*Task goal*: Report all lines from the entries below in which "Would" appears.

(Dataset excerpts)
▽

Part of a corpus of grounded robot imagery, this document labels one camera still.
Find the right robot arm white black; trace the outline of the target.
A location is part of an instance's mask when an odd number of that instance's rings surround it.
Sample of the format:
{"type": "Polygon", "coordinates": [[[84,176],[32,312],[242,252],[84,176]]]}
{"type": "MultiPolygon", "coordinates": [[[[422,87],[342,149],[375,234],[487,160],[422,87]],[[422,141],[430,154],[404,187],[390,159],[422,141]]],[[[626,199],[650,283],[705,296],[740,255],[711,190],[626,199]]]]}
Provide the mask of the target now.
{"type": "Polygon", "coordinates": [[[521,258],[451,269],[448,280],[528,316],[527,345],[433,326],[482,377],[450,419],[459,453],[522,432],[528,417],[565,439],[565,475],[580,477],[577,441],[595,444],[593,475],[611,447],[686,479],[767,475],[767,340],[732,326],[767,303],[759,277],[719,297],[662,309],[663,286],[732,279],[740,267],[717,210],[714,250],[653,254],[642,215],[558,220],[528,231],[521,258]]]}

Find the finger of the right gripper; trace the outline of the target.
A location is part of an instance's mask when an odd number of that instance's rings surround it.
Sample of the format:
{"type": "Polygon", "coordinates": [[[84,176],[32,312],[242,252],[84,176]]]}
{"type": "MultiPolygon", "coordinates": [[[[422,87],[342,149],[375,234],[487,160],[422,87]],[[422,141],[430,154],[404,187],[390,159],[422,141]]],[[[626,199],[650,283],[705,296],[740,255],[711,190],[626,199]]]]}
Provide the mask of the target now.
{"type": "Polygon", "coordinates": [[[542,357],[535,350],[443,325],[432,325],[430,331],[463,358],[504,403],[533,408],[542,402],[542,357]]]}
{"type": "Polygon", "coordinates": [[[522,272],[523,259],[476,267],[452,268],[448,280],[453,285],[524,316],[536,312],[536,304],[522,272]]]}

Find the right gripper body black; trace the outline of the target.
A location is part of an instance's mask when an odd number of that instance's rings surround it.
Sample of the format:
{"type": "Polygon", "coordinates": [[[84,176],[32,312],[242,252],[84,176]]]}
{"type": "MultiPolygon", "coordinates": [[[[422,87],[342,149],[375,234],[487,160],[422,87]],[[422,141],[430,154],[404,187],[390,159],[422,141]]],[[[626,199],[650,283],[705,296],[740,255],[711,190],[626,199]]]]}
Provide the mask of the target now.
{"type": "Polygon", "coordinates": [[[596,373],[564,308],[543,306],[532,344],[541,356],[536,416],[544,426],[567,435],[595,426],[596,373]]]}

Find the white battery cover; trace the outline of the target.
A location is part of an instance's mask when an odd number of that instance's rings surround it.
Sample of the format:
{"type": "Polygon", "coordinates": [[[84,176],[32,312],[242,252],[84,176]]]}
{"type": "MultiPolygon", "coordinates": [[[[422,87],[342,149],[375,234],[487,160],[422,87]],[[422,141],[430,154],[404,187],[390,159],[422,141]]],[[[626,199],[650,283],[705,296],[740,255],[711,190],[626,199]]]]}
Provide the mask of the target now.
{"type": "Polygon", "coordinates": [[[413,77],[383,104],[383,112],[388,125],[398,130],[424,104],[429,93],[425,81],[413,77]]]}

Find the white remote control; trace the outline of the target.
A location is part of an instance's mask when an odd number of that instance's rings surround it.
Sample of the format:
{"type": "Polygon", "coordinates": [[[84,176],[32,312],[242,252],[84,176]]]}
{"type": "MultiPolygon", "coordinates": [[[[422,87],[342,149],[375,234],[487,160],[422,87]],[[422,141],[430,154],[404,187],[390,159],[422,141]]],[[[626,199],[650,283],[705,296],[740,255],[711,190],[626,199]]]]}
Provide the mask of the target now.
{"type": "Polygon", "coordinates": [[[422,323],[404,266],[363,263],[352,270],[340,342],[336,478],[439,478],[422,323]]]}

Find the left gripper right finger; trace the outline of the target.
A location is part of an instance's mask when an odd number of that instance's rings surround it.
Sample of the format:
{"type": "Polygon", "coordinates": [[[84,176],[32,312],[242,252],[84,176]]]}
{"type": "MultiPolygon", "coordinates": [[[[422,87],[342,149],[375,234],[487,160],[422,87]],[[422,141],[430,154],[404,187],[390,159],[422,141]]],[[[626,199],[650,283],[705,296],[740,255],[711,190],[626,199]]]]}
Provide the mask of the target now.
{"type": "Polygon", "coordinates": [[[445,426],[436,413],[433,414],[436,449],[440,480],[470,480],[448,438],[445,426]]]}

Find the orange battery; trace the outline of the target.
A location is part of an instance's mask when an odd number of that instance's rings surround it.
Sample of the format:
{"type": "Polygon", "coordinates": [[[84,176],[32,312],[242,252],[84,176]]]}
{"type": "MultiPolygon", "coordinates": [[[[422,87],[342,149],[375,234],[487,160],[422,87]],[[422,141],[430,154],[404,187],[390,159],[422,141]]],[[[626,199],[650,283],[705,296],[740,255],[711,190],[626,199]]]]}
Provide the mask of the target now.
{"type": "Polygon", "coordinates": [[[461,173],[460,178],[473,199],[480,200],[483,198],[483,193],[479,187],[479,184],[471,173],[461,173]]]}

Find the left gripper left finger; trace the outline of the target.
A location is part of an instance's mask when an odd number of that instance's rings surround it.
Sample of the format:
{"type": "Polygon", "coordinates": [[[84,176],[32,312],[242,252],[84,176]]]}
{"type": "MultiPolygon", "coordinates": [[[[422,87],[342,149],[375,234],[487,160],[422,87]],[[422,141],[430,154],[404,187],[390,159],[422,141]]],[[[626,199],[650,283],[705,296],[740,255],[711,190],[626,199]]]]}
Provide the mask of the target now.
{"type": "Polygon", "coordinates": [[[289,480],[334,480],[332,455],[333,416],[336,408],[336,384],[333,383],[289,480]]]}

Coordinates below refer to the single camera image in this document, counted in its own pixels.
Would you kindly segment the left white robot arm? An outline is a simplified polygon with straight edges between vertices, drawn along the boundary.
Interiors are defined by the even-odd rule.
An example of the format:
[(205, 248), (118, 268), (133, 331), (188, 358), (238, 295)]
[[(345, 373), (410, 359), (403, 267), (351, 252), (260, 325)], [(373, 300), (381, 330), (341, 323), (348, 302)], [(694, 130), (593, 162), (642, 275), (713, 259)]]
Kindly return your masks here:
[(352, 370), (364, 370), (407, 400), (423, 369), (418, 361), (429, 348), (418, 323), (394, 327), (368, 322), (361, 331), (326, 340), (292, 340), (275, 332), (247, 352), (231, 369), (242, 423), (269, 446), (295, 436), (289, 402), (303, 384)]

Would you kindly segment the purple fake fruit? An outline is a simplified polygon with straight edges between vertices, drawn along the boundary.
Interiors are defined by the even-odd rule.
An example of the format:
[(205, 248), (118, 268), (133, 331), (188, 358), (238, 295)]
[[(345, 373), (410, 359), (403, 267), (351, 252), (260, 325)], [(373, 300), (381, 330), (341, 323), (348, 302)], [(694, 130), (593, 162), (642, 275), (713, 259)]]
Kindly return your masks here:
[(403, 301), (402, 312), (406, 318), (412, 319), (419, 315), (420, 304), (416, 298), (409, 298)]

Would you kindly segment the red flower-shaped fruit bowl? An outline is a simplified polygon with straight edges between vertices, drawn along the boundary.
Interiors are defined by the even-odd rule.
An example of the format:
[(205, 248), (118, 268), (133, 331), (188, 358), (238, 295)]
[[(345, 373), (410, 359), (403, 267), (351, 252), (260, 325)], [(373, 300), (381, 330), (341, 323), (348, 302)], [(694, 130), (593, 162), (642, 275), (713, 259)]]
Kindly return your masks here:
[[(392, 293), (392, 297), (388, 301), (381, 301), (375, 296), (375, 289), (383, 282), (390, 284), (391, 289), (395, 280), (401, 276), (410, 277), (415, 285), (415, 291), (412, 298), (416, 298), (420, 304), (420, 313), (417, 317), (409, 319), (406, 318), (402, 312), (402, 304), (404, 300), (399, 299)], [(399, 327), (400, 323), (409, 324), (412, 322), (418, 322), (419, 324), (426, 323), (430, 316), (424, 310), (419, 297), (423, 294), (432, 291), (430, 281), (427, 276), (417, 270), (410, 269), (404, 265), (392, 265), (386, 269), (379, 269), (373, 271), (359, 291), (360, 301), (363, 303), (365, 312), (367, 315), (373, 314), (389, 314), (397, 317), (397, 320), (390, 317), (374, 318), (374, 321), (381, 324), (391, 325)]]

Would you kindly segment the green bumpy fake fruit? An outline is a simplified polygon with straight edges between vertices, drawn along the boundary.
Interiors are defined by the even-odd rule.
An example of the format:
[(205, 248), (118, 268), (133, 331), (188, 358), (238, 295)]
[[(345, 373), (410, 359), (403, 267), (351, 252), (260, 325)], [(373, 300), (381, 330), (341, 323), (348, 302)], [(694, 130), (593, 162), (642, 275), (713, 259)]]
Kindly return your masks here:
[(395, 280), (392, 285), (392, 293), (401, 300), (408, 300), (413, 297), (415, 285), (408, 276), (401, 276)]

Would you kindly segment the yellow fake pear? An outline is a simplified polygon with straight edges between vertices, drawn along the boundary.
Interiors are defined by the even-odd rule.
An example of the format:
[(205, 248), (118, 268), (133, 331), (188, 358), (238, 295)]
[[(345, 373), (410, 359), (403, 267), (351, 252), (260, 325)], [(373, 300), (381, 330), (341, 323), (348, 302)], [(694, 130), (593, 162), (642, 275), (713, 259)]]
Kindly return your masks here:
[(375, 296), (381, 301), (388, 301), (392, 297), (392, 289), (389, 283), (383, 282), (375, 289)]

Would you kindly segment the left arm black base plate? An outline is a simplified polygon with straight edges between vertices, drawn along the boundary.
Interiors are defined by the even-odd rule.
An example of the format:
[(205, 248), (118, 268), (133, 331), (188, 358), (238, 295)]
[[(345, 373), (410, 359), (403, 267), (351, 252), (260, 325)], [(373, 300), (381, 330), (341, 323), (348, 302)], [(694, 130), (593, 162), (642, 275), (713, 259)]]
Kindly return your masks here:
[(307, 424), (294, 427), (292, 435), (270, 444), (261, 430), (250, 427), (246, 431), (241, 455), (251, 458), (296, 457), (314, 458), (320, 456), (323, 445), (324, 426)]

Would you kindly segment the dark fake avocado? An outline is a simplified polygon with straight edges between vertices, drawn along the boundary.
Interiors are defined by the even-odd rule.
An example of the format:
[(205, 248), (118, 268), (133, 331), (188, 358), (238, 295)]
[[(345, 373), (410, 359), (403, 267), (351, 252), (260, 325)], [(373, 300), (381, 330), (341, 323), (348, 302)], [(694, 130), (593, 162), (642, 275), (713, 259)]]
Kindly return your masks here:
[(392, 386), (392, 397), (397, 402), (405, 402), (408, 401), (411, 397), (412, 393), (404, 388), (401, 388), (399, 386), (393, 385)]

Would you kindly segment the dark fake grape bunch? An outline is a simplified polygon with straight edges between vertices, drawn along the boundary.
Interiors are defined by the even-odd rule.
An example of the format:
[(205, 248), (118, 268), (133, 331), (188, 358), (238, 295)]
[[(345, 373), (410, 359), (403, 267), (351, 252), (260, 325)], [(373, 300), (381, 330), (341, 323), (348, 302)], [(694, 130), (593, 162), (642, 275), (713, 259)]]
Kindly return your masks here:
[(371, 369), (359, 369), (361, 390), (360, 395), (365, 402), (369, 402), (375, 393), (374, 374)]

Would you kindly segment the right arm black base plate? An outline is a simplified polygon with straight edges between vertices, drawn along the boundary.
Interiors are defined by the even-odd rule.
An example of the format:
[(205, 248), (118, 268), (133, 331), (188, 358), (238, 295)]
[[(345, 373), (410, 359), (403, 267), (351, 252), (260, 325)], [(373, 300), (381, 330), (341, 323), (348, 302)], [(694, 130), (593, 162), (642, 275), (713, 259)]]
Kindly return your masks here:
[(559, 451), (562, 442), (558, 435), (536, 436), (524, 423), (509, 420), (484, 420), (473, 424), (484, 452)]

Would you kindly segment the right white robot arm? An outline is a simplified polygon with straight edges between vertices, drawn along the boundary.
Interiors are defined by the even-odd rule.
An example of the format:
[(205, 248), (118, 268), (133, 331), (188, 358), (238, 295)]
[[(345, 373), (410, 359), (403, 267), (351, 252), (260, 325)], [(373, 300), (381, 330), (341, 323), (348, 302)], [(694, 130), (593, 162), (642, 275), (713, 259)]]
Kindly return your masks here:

△

*Answer section*:
Would you kindly segment the left white robot arm? An outline is a simplified polygon with straight edges between vertices, drawn along the boundary.
Would you kindly segment the purple fake fruit? An outline is a simplified polygon with straight edges between vertices, drawn along the boundary.
Would you kindly segment the red flower-shaped fruit bowl? An outline is a simplified polygon with straight edges between vertices, drawn along the boundary.
Would you kindly segment the green bumpy fake fruit? An outline is a simplified polygon with straight edges between vertices, drawn along the boundary.
Would you kindly segment the yellow fake pear? An outline is a simplified polygon with straight edges between vertices, drawn along the boundary.
Would you kindly segment the left arm black base plate? An outline is a simplified polygon with straight edges between vertices, drawn along the boundary.
Would you kindly segment the dark fake avocado? An outline is a simplified polygon with straight edges between vertices, drawn along the boundary.
Would you kindly segment the dark fake grape bunch? An outline is a simplified polygon with straight edges between vertices, drawn along the boundary.
Would you kindly segment the right arm black base plate? An outline is a simplified polygon with straight edges between vertices, drawn along the boundary.
Would you kindly segment the right white robot arm? An outline is a simplified polygon with straight edges between vertices, drawn along the boundary.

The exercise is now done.